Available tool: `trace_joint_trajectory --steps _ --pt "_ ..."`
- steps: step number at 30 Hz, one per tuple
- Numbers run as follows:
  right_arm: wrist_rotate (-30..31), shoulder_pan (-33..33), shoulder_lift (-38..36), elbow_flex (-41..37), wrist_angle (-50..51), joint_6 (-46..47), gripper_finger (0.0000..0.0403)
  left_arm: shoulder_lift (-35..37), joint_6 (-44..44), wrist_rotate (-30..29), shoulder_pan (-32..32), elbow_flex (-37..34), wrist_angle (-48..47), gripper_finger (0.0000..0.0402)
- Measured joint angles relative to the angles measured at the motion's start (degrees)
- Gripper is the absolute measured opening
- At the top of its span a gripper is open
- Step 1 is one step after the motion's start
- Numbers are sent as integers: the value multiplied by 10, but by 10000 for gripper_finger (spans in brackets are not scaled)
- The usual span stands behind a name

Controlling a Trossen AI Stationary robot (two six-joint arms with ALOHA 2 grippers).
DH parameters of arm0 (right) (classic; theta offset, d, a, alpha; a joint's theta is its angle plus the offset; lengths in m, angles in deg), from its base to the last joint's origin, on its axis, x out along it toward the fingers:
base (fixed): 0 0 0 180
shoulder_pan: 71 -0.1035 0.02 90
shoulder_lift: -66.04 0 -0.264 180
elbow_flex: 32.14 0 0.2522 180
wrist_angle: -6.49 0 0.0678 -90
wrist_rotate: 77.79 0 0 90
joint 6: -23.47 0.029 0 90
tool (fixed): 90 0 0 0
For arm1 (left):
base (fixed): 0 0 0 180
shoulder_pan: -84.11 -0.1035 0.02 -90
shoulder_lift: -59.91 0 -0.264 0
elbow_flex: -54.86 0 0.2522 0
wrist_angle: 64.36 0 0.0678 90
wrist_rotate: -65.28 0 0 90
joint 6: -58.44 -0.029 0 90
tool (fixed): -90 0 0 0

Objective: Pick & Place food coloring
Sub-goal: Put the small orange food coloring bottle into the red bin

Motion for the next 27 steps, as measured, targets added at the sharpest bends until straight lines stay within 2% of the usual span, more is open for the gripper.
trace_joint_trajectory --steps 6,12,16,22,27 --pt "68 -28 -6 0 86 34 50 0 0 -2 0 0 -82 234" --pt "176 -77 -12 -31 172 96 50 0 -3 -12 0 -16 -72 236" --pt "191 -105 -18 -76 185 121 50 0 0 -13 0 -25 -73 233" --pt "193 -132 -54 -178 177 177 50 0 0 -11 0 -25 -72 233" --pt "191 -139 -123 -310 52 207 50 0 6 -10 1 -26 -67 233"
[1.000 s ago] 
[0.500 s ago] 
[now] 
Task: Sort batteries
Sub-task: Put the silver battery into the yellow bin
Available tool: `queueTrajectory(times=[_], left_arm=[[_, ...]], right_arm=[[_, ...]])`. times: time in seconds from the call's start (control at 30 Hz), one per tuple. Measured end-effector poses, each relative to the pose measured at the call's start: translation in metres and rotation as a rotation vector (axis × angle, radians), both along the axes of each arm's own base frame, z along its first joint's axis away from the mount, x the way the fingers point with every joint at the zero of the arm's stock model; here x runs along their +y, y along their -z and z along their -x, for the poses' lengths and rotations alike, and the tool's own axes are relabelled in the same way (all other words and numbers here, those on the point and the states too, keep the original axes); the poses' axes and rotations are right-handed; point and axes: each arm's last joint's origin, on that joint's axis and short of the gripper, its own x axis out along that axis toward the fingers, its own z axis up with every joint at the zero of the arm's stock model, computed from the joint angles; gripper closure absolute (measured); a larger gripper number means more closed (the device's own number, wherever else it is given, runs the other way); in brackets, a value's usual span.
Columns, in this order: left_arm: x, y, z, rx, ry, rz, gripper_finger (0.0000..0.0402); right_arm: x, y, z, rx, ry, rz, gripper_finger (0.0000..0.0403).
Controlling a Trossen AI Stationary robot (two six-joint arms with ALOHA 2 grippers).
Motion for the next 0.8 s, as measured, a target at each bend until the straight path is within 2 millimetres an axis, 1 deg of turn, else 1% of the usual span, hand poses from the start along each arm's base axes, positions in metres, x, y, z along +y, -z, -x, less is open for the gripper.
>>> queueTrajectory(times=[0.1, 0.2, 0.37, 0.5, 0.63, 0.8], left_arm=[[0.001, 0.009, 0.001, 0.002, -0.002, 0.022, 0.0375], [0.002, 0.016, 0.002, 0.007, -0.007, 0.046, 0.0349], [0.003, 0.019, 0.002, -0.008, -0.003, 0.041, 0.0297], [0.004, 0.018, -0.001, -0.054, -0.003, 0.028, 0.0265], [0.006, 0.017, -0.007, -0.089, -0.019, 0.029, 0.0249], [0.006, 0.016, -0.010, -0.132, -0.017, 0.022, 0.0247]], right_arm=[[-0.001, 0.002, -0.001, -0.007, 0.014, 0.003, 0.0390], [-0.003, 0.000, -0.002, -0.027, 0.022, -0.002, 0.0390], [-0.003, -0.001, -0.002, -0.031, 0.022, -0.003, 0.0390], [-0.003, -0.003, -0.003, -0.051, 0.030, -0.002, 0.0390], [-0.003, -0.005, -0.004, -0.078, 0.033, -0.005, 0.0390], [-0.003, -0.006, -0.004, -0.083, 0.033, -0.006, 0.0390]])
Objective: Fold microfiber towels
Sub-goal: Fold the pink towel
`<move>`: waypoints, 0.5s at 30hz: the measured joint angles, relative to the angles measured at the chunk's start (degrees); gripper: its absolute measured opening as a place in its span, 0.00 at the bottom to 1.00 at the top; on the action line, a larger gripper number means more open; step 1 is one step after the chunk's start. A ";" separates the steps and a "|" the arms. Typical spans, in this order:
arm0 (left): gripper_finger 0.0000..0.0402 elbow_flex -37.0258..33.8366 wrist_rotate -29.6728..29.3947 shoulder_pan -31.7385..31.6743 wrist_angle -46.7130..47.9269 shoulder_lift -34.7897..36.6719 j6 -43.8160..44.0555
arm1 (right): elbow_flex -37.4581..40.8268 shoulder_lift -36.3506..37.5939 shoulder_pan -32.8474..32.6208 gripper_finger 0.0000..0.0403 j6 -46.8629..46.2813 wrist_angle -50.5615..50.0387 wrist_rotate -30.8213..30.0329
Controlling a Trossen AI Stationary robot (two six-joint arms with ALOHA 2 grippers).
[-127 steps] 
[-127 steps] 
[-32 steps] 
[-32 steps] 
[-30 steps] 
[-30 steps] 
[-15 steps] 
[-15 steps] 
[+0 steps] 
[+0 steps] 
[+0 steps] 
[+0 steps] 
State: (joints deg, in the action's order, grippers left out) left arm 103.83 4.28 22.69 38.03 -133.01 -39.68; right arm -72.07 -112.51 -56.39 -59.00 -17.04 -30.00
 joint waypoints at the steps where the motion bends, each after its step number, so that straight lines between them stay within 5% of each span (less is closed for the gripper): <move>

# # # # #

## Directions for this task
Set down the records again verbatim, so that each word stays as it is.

## Response to this task
Available tool: `trace_joint_trajectory --steps _ --pt "_ ..."`
- steps: step number at 30 Hz, one per tuple
- Numbers run as follows:
  right_arm: wrist_rotate (-30..31), shoulder_pan (-33..33), shoulder_lift (-38..36), elbow_flex (-41..37), wrist_angle (-50..51), joint_6 (-46..47), gripper_finger (0.0000..0.0403)
  left_arm: shoulder_lift (-35..37), joint_6 (-44..44), wrist_rotate (-30..29), shoulder_pan (-32..32), elbow_flex (-37..34), wrist_angle (-48..47), gripper_finger (0.0000..0.0402)
- Measured joint angles relative to the angles measured at the motion's start (degrees)
- Gripper is the absolute measured opening
- At the top of its span a gripper is open
- Step 1 is one step after the motion's start
- Numbers are sent as integers: the value multiplied by 10, but by 10000 for gripper_finger (spans in brackets are not scaled)
- The usual span stands behind a name

Controlling a Trossen AI Stationary robot (two six-joint arms with ALOHA 2 grippers).
DH parameters of arm0 (right) (classic; theta offset, d, a, alpha; a joint's theta is its angle plus the offset; lengths in m, angles in deg), from its base to the last joint's origin, on its axis, x out along it toward the fingers:
base (fixed): 0 0 0 180
shoulder_pan: 71 -0.1035 0.02 90
shoulder_lift: -66.04 0 -0.264 180
elbow_flex: 32.14 0 0.2522 180
wrist_angle: -6.49 0 0.0678 -90
wrist_rotate: 77.79 0 0 90
joint 6: -23.47 0.029 0 90
tool (fixed): 90 0 0 0
For arm1 (left):
base (fixed): 0 0 0 180
shoulder_pan: -84.11 -0.1035 0.02 -90
shoulder_lift: -59.91 0 -0.264 0
elbow_flex: -54.86 0 0.2522 0
wrist_angle: 64.36 0 0.0678 90
wrist_rotate: -65.28 0 0 90
joint 6: -58.44 -0.029 0 90
tool (fixed): -90 0 0 0

Objective: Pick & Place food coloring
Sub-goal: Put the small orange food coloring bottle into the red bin

Motion for the next 27 steps, as measured, targets added at the sharpest bends until straight lines stay within 2% of the usual span, more is open for the gripper.
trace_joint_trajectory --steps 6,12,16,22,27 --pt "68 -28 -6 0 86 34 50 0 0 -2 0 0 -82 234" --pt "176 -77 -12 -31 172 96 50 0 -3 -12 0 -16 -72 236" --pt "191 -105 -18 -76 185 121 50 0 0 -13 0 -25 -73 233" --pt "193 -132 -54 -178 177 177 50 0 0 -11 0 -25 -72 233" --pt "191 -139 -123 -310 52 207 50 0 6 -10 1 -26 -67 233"
[1.000 s ago] 
[0.500 s ago] 
[now] 
Task: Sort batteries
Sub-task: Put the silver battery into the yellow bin
Available tool: `queueTrajectory(times=[_], left_arm=[[_, ...]], right_arm=[[_, ...]])`. times: time in seconds from the call's start (control at 30 Hz), one per tuple. Measured end-effector poses, each relative to the pose measured at the call's start: translation in metres and rotation as a rotation vector (axis × angle, radians), both along the axes of each arm's own base frame, z along its first joint's axis away from the mount, x the way the fingers point with every joint at the zero of the arm's stock model; here x runs along their +y, y along their -z and z along their -x, for the poses' lengths and rotations alike, and the tool's own axes are relabelled in the same way (all other words and numbers here, those on the point and the states too, keep the original axes); the poses' axes and rotations are right-handed; point and axes: each arm's last joint's origin, on that joint's axis and short of the gripper, its own x axis out along that axis toward the fingers, its own z axis up with every joint at the zero of the arm's stock model, computed from the joint angles; gripper closure absolute (measured); a larger gripper number means more closed (the device's own number, wherever else it is given, runs the other way); in brackets, a value's usual span.
Columns, in this order: left_arm: x, y, z, rx, ry, rz, gripper_finger (0.0000..0.0402); right_arm: x, y, z, rx, ry, rz, gripper_finger (0.0000..0.0403).
Controlling a Trossen AI Stationary robot (two six-joint arms with ALOHA 2 grippers).
Motion for the next 0.8 s, as measured, a target at each bend until the straight path is within 2 millimetres an axis, 1 deg of turn, else 1% of the usual span, hand poses from the start along each arm's base axes, positions in metres, x, y, z along +y, -z, -x, less is open for the gripper.
>>> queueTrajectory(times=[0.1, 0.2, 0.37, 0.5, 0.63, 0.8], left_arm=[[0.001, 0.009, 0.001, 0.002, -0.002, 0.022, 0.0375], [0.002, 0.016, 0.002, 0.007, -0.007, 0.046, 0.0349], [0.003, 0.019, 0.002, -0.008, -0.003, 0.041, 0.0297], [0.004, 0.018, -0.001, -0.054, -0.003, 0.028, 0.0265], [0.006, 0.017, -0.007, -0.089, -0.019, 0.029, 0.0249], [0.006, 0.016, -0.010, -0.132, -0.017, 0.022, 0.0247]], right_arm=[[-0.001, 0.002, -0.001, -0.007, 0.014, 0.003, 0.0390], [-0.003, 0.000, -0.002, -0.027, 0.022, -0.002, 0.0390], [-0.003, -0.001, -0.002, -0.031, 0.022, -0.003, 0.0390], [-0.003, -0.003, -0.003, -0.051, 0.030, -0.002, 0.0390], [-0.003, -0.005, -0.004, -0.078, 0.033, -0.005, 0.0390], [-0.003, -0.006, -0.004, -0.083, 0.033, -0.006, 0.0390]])
Objective: Fold microfiber towels
Sub-goal: Fold the pink towel
`<move>`: waypoints, 0.5s at 30hz: the measured joint angles, relative to the angles measured at the chunk's start (degrees); gripper: its absolute measured opening as a place in its span, 0.00 at the bottom to 1.00 at the top; on the action line, a larger gripper number means more open; step 1 is one step after the chunk's start. A ";" separates the steps and a "|" the arms. Typical spans, in this order:
arm0 (left): gripper_finger 0.0000..0.0402 elbow_flex -37.0258..33.8366 wrist_rotate -29.6728..29.3947 shoulder_pan -31.7385..31.6743 wrist_angle -46.7130..47.9269 shoulder_lift -34.7897..36.6719 j6 -43.8160..44.0555
arm1 (right): elbow_flex -37.4581..40.8268 shoulder_lift -36.3506..37.5939 shoulder_pan -32.8474..32.6208 gripper_finger 0.0000..0.0403 j6 -46.8629..46.2813 wrist_angle -50.5615..50.0387 wrist_rotate -30.8213..30.0329
Controlling a Trossen AI Stationary robot (two six-joint arms with ALOHA 2 grippers).
[-127 steps] 
[-127 steps] 
[-32 steps] 
[-32 steps] 
[-30 steps] 
[-30 steps] 
[-15 steps] 
[-15 steps] 
[+0 steps] 
[+0 steps] 
[+0 steps] 
[+0 steps] 
State: (joints deg, in the action's order, grippers left out) left arm 103.83 4.28 22.69 38.03 -133.01 -39.68; right arm -72.07 -112.51 -56.39 -59.00 -17.04 -30.00
 joint waypoints at the steps where the motion bends, each after its step number, so that straight lines between them stay within 5% of each span (less is closed for the gripper): <move>

Nothing further belongs to this answer.